● **Problem requirements**:
Wherever "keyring" shows up in the records below, copy the whole line.

*** Begin section ***

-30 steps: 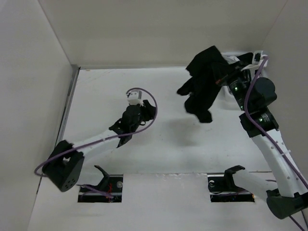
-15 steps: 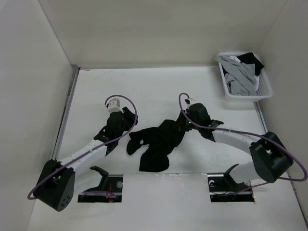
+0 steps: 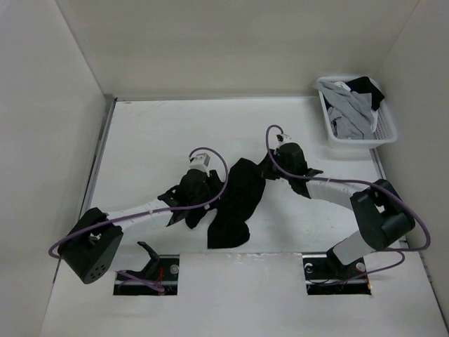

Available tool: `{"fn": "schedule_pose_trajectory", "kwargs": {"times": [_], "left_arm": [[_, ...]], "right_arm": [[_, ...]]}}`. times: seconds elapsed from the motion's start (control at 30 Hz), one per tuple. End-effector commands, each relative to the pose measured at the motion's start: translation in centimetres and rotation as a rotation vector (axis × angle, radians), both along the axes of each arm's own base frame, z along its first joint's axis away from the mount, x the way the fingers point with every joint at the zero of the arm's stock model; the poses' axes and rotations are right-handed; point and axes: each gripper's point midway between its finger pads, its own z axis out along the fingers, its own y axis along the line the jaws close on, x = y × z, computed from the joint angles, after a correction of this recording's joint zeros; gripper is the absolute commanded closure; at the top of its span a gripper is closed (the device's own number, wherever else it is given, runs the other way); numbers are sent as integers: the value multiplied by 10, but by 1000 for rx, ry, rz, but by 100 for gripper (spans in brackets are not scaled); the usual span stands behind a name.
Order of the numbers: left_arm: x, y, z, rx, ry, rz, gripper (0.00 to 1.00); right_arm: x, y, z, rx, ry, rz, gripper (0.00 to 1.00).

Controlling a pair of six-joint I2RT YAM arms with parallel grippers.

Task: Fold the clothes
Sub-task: Move the tank top to the center of the board, then flatten the tank top out

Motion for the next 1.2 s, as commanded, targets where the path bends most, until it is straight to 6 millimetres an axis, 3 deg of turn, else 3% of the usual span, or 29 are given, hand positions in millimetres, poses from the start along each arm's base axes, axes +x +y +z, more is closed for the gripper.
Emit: {"fn": "schedule_pose_trajectory", "kwargs": {"times": [0.0,0.4,0.73,0.93,1.17], "left_arm": [[16,-23,29,-86,-67,-7,61],[44,-50,38,-195,-68,-17,61],[83,-61,8,-287,68,19,64],[90,-49,-5,-288,97,71,64],[92,-64,-9,-325,105,50,64]], "right_arm": [[34,-28,26,89,-77,-144,97],[34,-24,9,113,-38,-97,96],[32,-19,1,123,-28,-79,96],[31,-21,2,122,-31,-81,95],[30,-19,1,125,-31,-70,95]]}}
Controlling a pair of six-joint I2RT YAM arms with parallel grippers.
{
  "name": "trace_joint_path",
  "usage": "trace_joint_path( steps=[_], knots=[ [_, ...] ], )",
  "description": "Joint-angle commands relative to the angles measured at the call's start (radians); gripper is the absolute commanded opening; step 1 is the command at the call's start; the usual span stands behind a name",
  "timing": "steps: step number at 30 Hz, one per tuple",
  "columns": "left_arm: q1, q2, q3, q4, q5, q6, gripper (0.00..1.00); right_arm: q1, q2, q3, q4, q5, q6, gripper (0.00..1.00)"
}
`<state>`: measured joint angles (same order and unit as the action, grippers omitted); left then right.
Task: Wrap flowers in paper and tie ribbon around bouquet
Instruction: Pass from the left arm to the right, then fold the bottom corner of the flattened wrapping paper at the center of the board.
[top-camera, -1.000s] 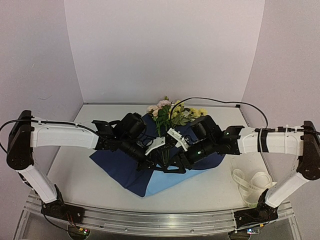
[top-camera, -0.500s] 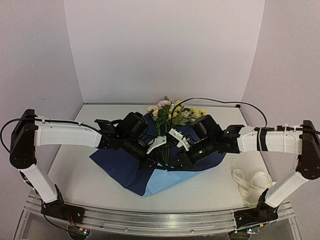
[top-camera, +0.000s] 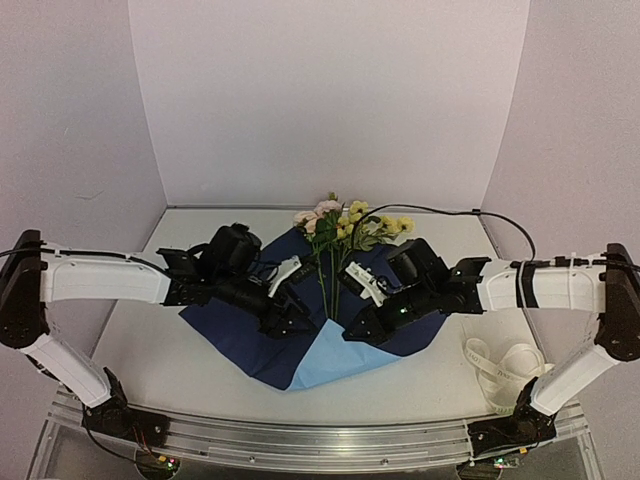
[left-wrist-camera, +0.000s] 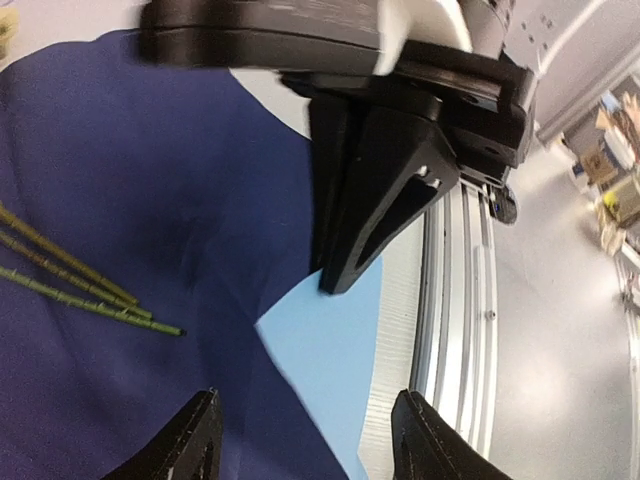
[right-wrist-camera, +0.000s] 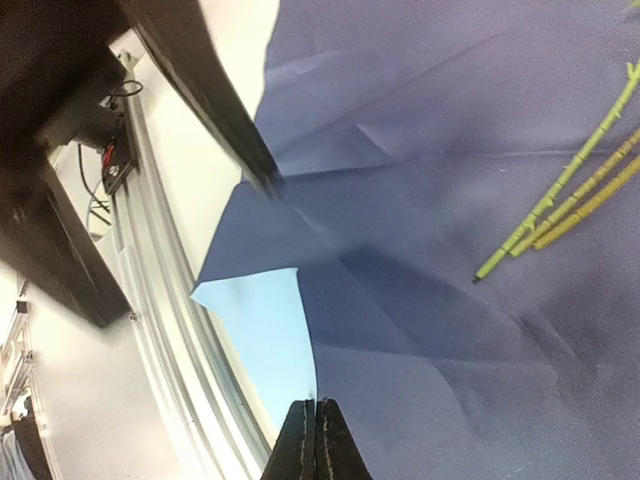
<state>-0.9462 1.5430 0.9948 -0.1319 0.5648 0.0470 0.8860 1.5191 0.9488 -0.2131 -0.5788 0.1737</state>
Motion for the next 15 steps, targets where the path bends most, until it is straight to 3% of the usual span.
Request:
trace_joint_path(
  steps=[1,4,9,15],
  knots=[
    [0.083,-0.151,-0.133,0.249,-0.005,-0.271,0.61,-0.003,-0.075,-0.02,0.079,0.084,0.04,0.0],
    [0.128,-0.146,-0.182,0.289,-0.043,-0.397,0.59,-0.002,-0.094,-0.025,0.104,0.118,0.06,0.0],
    [0.199,-0.007,-0.174,0.257,0.034,-0.509,0.41,-0.003,-0.109,-0.005,0.123,0.179,0.081,0.0],
    [0.243,0.068,-0.201,0.191,0.113,-0.561,0.36,-0.003,-0.107,0.013,0.122,0.209,0.079,0.0]
  ],
)
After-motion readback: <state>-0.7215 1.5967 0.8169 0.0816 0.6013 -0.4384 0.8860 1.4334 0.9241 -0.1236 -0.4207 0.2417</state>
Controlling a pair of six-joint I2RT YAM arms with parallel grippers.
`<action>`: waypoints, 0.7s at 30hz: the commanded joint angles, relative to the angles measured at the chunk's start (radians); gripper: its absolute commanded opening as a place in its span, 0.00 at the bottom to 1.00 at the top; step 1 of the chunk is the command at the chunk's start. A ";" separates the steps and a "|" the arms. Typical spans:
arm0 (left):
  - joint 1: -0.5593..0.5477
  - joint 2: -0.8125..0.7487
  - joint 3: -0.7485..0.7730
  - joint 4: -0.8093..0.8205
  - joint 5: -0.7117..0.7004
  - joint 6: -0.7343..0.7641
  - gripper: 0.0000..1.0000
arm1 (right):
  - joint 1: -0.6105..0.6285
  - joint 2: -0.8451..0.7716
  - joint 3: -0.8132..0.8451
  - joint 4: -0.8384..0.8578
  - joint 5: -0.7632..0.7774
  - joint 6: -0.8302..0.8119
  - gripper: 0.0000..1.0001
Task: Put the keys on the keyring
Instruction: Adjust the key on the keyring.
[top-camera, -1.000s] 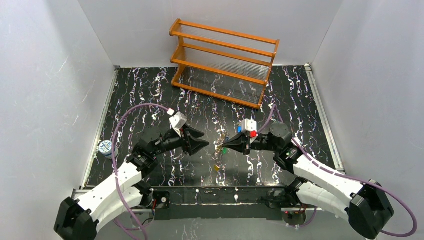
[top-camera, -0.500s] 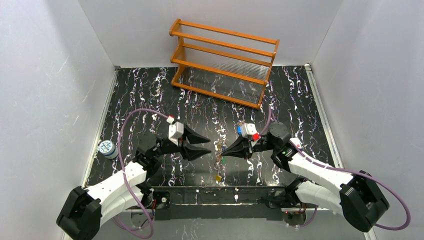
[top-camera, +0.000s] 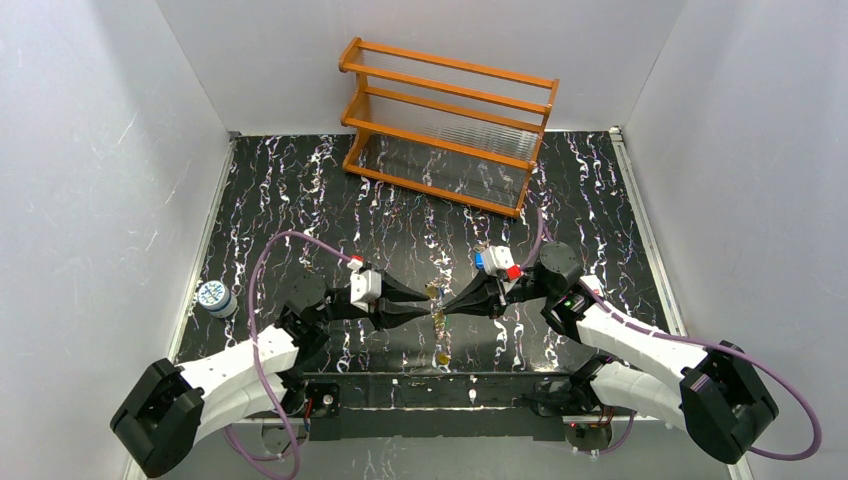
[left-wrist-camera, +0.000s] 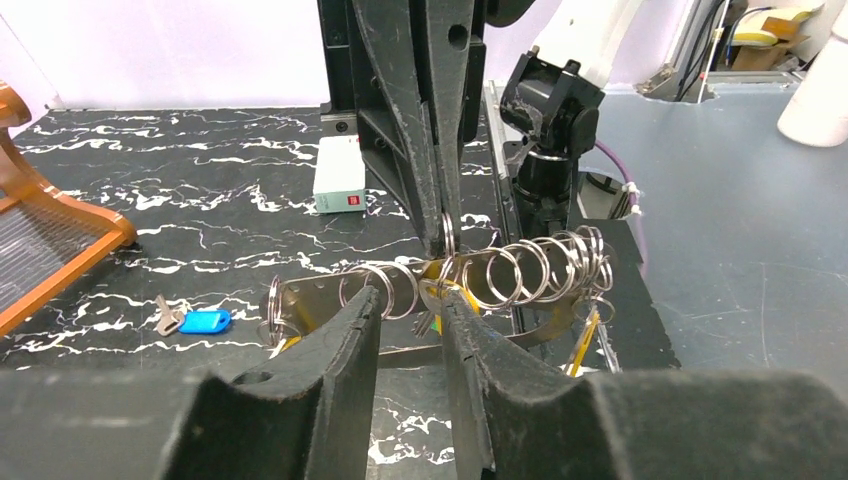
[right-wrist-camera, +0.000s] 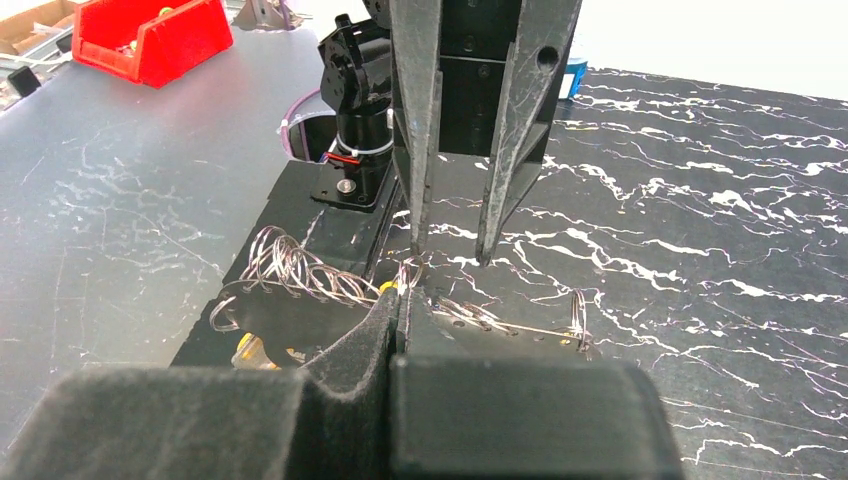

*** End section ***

● **Output for this task**:
Task: Put the keys on the keyring
Instruction: Adjust the key on the keyring.

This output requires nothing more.